Schutzbrief soll Mädchen vor Genitalverstümmelung bewahren

Schutzbrief soll Mädchen vor Genitalverstümmelung bewahren
In der Corona-Pandemie sind Fortschritte im Kampf gegen die weibliche Genitalverstümmelung in Gefahr, weil Aufklärungsprogramme abbrachen. Familienministerin Giffey hofft, dass ein Dokument der Bundesregierung eine Schutzwirkung entfaltet.

Berlin (epd). Bundesfamilienministerin Franziska Giffey (SPD) und Entwicklungsorganisationen haben zur stärkeren Bekämpfung der Genitalverstümmelung bei Frauen aufgerufen. Giffey stellte am Freitag in Berlin einen Schutzbrief der Bundesregierung gegen diese Menschenrechtsverletzung vor. Der blaue Flyer im Passformat dokumentiere, dass Genitalverstümmelung in Deutschland ein eigener Straftatbestand ist, auch wenn sie im Ausland verübt wird, erklärte Giffey.
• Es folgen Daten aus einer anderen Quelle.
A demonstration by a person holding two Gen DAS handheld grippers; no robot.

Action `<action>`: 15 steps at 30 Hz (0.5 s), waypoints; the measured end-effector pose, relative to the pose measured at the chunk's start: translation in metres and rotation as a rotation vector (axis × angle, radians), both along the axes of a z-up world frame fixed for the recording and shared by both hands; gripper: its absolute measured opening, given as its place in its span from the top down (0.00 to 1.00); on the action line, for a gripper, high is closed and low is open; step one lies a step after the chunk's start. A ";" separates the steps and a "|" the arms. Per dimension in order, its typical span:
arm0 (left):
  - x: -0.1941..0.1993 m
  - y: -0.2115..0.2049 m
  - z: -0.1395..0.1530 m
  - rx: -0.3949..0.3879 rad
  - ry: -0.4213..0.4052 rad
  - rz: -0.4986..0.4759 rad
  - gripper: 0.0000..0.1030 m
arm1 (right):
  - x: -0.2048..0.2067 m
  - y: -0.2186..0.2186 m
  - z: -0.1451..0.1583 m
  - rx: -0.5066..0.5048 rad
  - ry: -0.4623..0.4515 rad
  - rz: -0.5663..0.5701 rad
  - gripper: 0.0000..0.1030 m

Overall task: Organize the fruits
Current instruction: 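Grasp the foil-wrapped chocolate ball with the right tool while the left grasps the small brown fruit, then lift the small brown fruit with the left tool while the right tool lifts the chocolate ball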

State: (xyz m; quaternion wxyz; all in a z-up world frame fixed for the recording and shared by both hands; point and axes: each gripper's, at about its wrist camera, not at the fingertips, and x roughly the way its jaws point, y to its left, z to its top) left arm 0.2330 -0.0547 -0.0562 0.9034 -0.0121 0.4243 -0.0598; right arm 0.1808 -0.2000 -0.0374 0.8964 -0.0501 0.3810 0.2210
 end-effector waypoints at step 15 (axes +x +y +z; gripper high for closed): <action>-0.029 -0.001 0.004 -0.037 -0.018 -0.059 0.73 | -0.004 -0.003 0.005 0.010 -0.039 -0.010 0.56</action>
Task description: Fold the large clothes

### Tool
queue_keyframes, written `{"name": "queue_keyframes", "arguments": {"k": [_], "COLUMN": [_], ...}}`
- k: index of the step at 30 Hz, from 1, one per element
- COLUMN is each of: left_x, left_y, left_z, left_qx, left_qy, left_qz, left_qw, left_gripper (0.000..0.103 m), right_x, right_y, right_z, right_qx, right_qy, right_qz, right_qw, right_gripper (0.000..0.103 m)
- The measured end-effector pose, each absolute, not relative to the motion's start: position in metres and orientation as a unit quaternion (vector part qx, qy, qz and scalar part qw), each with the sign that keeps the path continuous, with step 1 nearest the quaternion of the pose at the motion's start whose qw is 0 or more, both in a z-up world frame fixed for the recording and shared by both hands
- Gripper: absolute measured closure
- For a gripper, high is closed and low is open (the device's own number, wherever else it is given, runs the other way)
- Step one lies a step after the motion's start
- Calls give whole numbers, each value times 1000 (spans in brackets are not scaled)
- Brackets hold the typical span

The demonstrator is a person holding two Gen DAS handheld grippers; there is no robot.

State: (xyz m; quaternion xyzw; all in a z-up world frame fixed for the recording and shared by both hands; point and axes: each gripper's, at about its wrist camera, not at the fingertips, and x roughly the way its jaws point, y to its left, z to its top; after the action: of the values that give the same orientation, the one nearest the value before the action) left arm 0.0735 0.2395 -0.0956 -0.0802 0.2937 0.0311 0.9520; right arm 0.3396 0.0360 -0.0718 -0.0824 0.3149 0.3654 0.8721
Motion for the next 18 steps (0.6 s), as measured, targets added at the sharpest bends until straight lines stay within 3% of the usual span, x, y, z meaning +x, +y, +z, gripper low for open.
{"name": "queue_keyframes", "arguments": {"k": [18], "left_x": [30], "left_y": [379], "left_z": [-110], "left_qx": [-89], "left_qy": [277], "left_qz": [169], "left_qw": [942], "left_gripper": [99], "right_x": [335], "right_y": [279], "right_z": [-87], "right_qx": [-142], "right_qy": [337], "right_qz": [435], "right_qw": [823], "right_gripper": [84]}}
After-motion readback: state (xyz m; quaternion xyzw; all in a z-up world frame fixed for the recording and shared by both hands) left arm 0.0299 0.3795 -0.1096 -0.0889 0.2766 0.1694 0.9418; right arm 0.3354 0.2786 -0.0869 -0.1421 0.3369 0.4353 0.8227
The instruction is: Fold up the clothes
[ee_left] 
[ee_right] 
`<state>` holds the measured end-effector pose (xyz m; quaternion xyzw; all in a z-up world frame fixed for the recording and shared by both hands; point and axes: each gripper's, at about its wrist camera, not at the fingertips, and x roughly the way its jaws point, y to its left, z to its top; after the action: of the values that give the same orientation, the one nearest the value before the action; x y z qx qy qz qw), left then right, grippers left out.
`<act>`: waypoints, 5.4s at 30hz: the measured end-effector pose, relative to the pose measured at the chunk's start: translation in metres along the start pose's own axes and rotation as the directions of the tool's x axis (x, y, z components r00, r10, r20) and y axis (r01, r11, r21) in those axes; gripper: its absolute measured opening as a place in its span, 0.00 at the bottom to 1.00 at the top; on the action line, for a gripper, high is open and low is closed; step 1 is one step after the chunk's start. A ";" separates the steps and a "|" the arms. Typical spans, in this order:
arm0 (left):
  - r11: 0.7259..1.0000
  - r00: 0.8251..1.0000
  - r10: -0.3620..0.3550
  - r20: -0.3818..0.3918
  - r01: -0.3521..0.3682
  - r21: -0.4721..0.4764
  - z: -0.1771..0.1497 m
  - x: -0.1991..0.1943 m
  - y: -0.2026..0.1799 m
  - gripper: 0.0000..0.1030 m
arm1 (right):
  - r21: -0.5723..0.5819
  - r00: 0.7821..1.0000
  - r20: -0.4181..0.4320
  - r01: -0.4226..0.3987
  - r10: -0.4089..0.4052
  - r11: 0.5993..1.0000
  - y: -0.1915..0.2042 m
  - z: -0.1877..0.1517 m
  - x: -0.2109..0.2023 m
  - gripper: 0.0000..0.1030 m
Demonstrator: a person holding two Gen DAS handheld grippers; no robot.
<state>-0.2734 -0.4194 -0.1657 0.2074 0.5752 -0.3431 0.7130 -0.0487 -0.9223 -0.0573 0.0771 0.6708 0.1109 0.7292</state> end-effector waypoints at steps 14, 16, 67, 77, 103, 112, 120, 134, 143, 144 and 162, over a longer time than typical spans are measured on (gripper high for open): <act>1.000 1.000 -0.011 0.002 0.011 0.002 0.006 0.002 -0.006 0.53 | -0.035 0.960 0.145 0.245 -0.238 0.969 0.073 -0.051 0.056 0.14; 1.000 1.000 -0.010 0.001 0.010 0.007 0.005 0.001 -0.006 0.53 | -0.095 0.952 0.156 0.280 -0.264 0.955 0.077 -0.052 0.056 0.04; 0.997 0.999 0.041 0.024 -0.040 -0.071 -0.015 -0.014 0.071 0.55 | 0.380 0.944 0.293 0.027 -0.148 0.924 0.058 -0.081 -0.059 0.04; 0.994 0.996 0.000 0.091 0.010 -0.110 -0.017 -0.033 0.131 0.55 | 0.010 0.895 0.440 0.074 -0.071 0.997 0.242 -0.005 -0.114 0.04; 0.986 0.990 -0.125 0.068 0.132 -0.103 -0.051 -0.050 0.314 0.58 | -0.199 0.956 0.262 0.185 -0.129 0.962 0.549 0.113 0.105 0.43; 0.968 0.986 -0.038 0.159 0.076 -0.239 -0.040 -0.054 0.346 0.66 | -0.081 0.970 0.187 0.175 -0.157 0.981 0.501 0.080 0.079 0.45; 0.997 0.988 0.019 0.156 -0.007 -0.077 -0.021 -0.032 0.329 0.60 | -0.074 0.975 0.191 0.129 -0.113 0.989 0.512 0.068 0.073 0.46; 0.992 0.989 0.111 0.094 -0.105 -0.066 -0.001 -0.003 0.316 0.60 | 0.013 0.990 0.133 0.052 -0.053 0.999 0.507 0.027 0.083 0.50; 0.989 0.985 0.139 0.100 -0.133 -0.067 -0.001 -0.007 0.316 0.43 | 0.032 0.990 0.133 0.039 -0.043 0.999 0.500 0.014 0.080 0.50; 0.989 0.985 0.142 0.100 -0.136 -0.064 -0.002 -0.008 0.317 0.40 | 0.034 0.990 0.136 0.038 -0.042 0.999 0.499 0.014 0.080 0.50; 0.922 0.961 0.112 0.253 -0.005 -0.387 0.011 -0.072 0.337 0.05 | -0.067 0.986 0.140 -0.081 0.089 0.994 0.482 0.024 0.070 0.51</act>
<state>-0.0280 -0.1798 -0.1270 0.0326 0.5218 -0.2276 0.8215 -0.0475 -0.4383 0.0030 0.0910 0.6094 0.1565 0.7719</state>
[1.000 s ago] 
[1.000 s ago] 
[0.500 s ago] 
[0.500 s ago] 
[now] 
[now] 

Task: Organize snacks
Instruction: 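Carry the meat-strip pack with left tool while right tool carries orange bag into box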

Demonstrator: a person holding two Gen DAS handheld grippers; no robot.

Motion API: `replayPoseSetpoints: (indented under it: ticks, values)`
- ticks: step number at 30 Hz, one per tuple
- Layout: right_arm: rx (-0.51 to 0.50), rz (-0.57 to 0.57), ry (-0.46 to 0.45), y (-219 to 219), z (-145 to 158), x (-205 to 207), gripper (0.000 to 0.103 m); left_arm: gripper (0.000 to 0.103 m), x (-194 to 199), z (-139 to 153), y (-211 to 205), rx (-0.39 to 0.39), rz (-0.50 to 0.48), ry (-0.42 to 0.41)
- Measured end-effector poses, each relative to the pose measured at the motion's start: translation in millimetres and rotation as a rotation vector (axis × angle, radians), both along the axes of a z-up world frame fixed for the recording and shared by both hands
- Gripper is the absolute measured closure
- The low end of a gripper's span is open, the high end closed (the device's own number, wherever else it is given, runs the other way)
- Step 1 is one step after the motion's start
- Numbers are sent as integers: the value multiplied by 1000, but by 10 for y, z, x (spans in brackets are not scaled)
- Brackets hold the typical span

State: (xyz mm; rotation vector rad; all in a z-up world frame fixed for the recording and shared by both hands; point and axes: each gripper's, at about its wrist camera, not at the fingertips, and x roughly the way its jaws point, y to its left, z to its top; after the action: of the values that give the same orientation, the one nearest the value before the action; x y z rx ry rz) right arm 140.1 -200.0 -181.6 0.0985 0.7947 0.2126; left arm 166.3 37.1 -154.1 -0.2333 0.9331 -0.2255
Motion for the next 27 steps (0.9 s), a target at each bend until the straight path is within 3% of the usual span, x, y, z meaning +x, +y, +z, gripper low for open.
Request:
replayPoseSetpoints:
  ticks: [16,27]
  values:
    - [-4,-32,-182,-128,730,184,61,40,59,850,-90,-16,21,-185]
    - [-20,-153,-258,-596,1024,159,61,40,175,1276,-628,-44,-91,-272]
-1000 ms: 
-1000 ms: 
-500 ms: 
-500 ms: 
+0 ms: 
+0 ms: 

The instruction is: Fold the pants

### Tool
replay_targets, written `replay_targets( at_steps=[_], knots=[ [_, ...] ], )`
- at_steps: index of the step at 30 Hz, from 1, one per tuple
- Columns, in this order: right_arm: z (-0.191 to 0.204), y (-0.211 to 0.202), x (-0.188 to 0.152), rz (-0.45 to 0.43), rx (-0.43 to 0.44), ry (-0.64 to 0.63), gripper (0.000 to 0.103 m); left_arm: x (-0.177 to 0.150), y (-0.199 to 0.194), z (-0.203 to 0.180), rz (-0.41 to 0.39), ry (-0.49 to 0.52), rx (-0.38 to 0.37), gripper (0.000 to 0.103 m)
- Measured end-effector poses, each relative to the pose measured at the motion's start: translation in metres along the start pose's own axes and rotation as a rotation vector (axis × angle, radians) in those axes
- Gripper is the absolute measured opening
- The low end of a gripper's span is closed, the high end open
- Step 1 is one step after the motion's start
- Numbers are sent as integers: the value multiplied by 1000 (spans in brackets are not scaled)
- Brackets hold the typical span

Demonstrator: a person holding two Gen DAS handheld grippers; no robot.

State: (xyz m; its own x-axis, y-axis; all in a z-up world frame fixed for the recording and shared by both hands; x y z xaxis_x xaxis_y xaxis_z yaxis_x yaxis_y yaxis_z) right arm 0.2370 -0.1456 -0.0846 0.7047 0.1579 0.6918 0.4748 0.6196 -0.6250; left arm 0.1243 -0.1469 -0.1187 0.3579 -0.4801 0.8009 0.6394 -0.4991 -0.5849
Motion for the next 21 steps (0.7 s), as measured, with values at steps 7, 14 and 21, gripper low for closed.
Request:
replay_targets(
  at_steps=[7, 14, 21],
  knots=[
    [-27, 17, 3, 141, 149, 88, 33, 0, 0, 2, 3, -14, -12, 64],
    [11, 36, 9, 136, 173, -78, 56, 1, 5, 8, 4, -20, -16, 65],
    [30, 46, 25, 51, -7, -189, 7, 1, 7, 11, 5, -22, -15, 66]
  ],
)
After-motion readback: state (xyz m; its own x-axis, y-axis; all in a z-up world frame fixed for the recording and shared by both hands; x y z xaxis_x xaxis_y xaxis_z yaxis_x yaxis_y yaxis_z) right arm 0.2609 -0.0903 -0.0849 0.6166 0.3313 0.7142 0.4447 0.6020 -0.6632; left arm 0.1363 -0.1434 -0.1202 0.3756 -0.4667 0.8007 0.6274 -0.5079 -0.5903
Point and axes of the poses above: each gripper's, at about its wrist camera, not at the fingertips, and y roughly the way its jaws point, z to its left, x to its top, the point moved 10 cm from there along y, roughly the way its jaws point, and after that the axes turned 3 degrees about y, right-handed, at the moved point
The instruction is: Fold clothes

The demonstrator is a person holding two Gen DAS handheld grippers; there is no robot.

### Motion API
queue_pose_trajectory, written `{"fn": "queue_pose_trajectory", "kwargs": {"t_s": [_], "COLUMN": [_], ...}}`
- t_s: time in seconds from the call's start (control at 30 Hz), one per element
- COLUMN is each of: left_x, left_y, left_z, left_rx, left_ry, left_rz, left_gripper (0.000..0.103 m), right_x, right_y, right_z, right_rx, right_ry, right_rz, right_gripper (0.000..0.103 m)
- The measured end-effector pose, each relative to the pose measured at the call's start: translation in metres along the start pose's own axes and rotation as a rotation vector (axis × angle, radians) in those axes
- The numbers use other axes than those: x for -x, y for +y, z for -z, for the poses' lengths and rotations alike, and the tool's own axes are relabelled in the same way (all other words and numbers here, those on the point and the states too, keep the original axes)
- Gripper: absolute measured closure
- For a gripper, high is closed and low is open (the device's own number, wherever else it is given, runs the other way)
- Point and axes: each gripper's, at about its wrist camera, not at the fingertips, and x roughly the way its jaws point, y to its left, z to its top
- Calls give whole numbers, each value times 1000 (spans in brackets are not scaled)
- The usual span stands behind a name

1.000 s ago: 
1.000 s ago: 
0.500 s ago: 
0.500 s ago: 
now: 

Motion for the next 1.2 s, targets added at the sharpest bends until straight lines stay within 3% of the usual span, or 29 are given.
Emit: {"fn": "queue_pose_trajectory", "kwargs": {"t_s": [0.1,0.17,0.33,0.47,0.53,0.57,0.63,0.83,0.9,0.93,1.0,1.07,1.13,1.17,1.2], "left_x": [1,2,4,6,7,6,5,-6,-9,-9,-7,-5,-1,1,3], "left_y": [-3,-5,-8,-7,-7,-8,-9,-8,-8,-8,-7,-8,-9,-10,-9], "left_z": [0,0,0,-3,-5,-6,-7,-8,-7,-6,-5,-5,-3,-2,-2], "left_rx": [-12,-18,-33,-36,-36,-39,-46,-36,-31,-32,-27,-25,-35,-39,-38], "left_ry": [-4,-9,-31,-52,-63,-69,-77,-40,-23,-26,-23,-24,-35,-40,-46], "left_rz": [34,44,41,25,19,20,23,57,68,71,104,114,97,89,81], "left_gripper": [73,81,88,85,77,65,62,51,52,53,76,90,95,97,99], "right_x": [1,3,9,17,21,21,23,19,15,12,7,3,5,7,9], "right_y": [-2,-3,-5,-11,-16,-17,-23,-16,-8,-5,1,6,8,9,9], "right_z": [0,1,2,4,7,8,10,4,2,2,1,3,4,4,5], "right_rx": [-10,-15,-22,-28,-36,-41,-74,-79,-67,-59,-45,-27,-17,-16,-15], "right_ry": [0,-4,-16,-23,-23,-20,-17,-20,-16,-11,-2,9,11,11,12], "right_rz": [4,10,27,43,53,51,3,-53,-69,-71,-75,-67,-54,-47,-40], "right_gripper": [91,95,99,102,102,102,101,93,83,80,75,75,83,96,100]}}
Es drohten bis zu 15 Jahren Haft.

Der Schutzbrief, der in mehrere Sprachen übersetzt werden soll, sei ein Instrument zur Aufklärung und "ein Baustein im Kampf gegen weibliche Genitalverstümmelung". Weltweit sind laut Weltgesundheitsorganisation 200 Millionen Frauen von der Verstümmelung betroffen, vor allem in afrikanischen, arabischen und asiatischen Ländern. Drei Millionen Mädchen sind bedroht. Die Deutsche Stiftung Weltbevölkerung bezifferte die Zahl der Mädchen, die jedes Jahr verstümmelt werden, sogar auf 4,1 Millionen. In der Corona-Pandemie drohe eine Zunahme, warnte die Stiftung in Hannover.

In Deutschland leben laut Giffey 68.000 Frauen, die an ihren Genitalien beschnitten wurden, vor allem Migrantinnen, die oft lebenslang Komplikationen oder Schmerzen haben. Etwa 15.000 minderjährige Mädchen in Deutschland sind von diesem archaischen Eingriff bedroht, oft in den Ferien, wenn sie ihre Herkunftsländer besuchen. "Weibliche Genitalverstümmelung ist ein Thema, dem wir uns auch in Deutschland stellen müssen", sagte die Ministerin.

Familien träfen oft auf die gesellschaftliche Erwartung, die traditionelle Praxis an ihren Töchtern vornehmen zu lassen, erklärte Giffey. Dann könnten sie den Schutzbrief mit der Überschrift der Bundesregierung vorweisen. "Das ist eine ganz klare Ansage mit dem Bundesadler vorne drauf", dass die Bundesregierung dagegen vorgehen werde, sagte sie. Wer die Genitalien eines Mädchens verstümmelt oder dies ermöglicht, riskiere neben Strafen auch den Verlust der Einreise- und Aufenthaltserlaubnis in Deutschland.

Giffey räumte ein, dass es bisher kaum Verurteilungen wegen weiblicher Genitalverstümmelung in Deutschland gab: "Das ist ein großes Dunkelfeld." Sie hoffe, dass der Schutzbrief auch dazu beitrage, dass das Unrecht häufiger angezeigt werde.

Die Sozialpädagogin Gwladys Awo, Erste Vorsitzende des Hamburger Vereins Lessan, sagte: "Das tut sehr, sehr weh, wenn man ein achtjähriges Mädchen sieht, deren Klitoris komplett zugenäht ist." Sie zeigte sich überzeugt, dass der Schutzbrief Mädchen im Ausland schützen werde. Eltern, die ihre Töchter vor der Verletzung bewahren wollen, könnten damit ihre Argumentation untermauern. Hamburg und einige andere Bundesländer hatten bereits ähnliche Schutzbriefe erstellt.

Der 6. Februar wird weltweit als Internationaler Tag gegen Genitalverstümmelung begangen. Das UN-Kinderhilfswerk und der UN-Bevölkerungsfonds (UNFPA) beklagten, dass die Corona-Pandemie wichtige Aufklärungsprogramme unterbrochen habe und Fortschritte gefährde. Laut den Nachhaltigkeitszielen der Staatengemeinschaft soll die weibliche Genitalverstümmelung bis 2030 beendet werden, wie die beiden Organisationen betonten. Um dieses ehrgeizige Ziel zu erreichen, seien in den nächsten zehn Jahren etwa 2,4 Milliarden US-Dollar nötig, weniger als 100 Dollar pro gefährdetem Mädchen. "Das ist ein sehr geringer Preis für die Wahrung der körperlichen Unversehrtheit der jungen Frauen", erklärten Unicef und UNFPA.